Phénomène rare dans une cause criminelle: la soeur d'une victime de meurtre témoigne en faveur de la libération sous caution de l'accusé.

Il faut dire que l'affaire en soi est exceptionnelle. Il s'agit d'un meurtre par compassion selon la défense.

Michel Cadotte, 55 ans, est accusé d'avoir tué Jocelyne Lizotte - sa conjointe souffrant d'Alzheimer - dans un CHSLD, en février dernier.

Ce mercredi matin, au moment de l'enquête sur remise en liberté au palais de justice de Montréal, Johanne Lizotte - soeur de la victime - a décrit son beau-frère Michel Cadotte comme un homme «attentionné» qui avait «juste de l'amour» pour sa femme Jocelyne et qui n'aurait «jamais perdu patience» envers elle.

Mme Lizotte est en faveur de la libération de son beau-frère d'ici à son procès. Or, la poursuite s'y oppose car elle croit que cela minerait la confiance du public en l'administration de la justice. 

Jocelyne Lizotte souffrait de démence précoce et d'Alzheimer à un stade avancé. Elle était hébergée au CHSLD Émilie-Gamelin depuis janvier 2014. Elle a été trouvée morte en début d'après-midi, le 20 février dernier. Son conjoint, Michel Cadotte, a été arrêté sur les lieux. Il avait posté un message sur Facebook à 12h56, disant ceci: «J'ai craquer persone m'a demander coment je vais mes la vous le savez j'ai consenti à sa demande aide à mourir j attent le policier.»

Johanne Lizotte a visité sa soeur pour la dernière fois environ un an avant sa mort. Jocelyne était assise dans un fauteuil gériatrique - sous contention. «Elle ne m'a pas reconnue. On n'a même pas eu de contact visuel», a-t-elle décrit au tribunal. «Je me suis dit: "Mon Dieu, elle a juste 60 ans et son coeur est encore bon. Combien de temps va-t-elle vivre comme ça? J'espère qu'elle va partir le plus vite possible.
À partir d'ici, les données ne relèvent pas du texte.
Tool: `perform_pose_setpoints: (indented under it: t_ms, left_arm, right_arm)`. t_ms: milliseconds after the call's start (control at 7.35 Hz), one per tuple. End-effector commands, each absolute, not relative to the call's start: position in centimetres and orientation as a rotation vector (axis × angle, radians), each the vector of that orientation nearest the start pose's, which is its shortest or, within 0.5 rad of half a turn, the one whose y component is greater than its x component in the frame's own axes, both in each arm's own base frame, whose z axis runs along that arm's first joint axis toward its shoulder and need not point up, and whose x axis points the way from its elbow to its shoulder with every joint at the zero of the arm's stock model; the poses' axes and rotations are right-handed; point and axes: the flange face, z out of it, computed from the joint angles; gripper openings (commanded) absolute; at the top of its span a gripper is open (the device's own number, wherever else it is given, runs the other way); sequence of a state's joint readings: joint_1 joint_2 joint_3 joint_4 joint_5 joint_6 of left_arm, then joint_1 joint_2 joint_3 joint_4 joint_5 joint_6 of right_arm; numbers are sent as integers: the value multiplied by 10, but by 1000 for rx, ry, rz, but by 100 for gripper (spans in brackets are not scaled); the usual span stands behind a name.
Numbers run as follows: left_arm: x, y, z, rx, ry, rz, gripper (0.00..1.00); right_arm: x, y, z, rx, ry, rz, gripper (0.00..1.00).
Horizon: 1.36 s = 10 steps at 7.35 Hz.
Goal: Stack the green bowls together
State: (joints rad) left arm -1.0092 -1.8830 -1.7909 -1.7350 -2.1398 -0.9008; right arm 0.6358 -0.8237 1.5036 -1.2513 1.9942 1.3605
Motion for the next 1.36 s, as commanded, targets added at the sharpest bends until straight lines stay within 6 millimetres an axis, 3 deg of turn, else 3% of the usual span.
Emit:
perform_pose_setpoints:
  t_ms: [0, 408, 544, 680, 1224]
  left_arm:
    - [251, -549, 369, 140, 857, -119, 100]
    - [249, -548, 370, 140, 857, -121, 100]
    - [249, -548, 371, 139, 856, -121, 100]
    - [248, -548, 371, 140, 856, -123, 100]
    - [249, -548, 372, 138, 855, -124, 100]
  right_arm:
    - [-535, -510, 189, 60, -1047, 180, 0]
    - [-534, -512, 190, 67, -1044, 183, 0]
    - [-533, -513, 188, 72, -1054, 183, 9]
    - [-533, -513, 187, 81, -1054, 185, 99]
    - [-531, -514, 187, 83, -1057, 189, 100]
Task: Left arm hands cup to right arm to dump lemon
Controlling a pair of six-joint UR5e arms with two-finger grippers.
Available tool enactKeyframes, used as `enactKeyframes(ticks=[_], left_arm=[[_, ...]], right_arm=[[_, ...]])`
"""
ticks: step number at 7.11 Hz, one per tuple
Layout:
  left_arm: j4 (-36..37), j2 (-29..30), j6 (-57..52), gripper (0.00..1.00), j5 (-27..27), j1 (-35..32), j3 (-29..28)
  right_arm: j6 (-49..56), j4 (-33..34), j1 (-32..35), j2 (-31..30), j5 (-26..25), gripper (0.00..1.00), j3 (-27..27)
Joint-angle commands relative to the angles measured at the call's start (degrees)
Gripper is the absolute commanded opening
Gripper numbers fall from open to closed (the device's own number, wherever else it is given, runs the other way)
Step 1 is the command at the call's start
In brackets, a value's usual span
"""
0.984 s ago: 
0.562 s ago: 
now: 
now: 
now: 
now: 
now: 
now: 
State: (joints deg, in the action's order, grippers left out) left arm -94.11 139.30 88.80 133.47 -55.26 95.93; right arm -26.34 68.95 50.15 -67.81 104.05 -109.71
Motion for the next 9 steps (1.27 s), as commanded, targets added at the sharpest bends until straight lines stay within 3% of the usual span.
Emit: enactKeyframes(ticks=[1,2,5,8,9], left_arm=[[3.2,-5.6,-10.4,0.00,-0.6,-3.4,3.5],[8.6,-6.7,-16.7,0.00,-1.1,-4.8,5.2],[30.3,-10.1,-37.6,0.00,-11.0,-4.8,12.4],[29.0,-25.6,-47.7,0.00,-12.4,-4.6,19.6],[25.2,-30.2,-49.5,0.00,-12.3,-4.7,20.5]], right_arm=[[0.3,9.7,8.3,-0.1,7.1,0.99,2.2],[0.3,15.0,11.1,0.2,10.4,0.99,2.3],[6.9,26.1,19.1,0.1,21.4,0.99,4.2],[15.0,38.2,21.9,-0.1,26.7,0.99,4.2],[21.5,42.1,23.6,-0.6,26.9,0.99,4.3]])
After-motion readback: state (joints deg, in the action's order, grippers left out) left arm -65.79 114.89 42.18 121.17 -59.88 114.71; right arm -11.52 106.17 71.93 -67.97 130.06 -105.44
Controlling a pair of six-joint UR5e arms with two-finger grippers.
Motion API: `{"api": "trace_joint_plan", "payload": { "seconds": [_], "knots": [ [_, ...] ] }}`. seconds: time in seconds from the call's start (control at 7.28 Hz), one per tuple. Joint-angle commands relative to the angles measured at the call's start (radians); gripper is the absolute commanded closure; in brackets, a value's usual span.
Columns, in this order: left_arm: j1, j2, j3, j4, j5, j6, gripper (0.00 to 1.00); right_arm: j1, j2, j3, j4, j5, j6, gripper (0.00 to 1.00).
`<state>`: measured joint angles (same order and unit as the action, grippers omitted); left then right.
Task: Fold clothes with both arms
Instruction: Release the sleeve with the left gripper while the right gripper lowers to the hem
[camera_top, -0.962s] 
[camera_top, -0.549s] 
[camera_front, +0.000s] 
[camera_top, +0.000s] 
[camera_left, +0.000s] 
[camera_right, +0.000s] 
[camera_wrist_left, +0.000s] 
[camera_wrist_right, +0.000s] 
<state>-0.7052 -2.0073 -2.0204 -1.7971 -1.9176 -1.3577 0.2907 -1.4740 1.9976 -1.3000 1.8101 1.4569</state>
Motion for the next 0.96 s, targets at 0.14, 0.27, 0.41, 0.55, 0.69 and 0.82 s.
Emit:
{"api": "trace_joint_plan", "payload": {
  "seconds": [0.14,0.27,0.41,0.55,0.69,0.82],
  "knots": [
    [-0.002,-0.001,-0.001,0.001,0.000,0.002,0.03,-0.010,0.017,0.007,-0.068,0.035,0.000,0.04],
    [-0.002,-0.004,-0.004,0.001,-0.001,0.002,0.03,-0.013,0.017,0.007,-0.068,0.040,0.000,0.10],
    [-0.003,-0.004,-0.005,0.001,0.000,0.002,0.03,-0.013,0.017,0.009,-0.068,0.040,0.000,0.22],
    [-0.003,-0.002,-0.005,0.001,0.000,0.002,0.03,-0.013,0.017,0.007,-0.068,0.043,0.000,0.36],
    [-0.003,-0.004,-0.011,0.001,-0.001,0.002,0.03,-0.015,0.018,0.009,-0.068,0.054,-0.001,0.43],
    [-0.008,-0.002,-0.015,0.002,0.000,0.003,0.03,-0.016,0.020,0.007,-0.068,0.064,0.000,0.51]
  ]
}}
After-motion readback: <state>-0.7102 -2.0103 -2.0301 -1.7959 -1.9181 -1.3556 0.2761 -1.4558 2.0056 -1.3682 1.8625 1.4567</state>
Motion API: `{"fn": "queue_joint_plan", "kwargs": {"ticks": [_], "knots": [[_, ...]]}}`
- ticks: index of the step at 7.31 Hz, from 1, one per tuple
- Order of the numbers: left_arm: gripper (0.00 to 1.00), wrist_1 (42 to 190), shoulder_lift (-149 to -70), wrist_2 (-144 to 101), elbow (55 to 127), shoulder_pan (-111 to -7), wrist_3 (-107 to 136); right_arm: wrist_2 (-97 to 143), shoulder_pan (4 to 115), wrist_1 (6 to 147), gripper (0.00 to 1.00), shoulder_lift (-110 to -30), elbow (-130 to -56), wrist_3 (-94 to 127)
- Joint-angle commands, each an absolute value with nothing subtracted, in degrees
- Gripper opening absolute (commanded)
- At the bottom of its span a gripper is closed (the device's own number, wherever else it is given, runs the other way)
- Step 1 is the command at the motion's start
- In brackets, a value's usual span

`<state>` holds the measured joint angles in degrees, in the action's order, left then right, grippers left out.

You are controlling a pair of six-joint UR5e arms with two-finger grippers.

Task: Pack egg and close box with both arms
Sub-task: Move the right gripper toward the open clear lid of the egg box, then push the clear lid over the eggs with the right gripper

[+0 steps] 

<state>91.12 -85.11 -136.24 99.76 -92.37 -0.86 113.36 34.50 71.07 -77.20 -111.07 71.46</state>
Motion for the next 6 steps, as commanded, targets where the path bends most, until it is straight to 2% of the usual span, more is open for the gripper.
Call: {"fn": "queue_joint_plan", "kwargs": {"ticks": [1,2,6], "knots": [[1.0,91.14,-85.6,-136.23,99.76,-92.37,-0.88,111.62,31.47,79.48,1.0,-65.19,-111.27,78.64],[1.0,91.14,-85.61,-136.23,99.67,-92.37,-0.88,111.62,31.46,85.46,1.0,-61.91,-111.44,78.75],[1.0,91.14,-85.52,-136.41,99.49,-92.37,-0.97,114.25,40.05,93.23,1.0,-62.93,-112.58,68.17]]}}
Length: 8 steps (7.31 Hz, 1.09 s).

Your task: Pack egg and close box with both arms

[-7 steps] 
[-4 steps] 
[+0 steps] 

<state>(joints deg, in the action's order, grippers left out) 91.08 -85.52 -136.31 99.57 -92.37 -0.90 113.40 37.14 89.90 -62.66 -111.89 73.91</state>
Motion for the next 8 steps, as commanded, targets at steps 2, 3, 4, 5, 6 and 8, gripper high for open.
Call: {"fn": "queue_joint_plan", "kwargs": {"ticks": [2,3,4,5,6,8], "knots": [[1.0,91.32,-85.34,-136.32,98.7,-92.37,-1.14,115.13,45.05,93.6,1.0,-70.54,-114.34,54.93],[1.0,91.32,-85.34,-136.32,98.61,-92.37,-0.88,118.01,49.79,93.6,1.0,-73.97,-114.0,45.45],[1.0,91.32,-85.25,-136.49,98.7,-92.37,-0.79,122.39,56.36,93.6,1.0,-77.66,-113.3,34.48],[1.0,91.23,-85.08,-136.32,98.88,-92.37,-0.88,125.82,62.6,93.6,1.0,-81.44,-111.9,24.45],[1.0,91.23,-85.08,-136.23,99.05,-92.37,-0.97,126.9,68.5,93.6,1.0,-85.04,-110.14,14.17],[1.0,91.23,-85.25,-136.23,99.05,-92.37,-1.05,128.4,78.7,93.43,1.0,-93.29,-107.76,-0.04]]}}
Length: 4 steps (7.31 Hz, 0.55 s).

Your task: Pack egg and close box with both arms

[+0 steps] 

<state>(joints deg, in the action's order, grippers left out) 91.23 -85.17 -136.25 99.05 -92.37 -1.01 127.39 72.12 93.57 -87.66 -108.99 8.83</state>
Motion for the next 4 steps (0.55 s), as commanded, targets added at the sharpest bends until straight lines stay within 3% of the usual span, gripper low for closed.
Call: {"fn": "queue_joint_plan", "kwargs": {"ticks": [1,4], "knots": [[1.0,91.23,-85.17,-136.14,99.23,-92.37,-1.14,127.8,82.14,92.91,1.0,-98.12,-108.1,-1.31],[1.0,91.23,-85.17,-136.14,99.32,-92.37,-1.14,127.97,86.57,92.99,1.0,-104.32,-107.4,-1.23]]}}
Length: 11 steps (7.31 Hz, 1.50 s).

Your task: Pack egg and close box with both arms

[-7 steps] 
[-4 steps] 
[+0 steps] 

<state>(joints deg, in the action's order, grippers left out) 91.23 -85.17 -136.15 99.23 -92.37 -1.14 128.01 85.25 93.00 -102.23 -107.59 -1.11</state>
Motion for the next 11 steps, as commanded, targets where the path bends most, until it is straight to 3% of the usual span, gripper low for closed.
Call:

Elle n'a plus aucune qualité de vie"», a-t-elle poursuivi.

Alors qu'elle s'enfonçait dans la maladie, Jocelyne avait confié à sa soeur qu'elle aimerait mieux mourir que de se retrouver dans un CHSLD. Toutes deux ont vu leur mère - aussi atteinte d'Alzheimer - dépérir de cette maladie dégénérative jusqu'à son décès en 2005.

France Cadotte, la soeur de l'accusé, a aussi témoigné en faveur de la libération de M. Cadotte. «Michel l'a vraiment gardée à la maison le plus longtemps qu'il pouvait», a décrit la soeur de l'accusé. Il aurait même perdu deux emplois car sa femme - laissée seule à la maison et de plus en plus confuse - lui aurait téléphoné à de trop nombreuses reprises au travail. 

Une fois, Jocelyne avait été retrouvée dehors - complètement désorientée - par un voisin, a témoigné Mme Cadotte. Cette dernière est prête à s'engager pour un montant de 10 000 $, soit la totalité de ses économies - pour que son frère soit libéré. Elle dit que son frère a un urgent besoin de consulter un psychologue. «C'est un geste - en parlant du meurtre - avec lequel il vit très durement», a dit Mme Cadotte.

Michel Cadotte est défendu par Me Elfriede Duclervil et Nicolas Welt. L'audience - qui se déroule devant le juge Michel Pennou - se poursuit cet après-midi.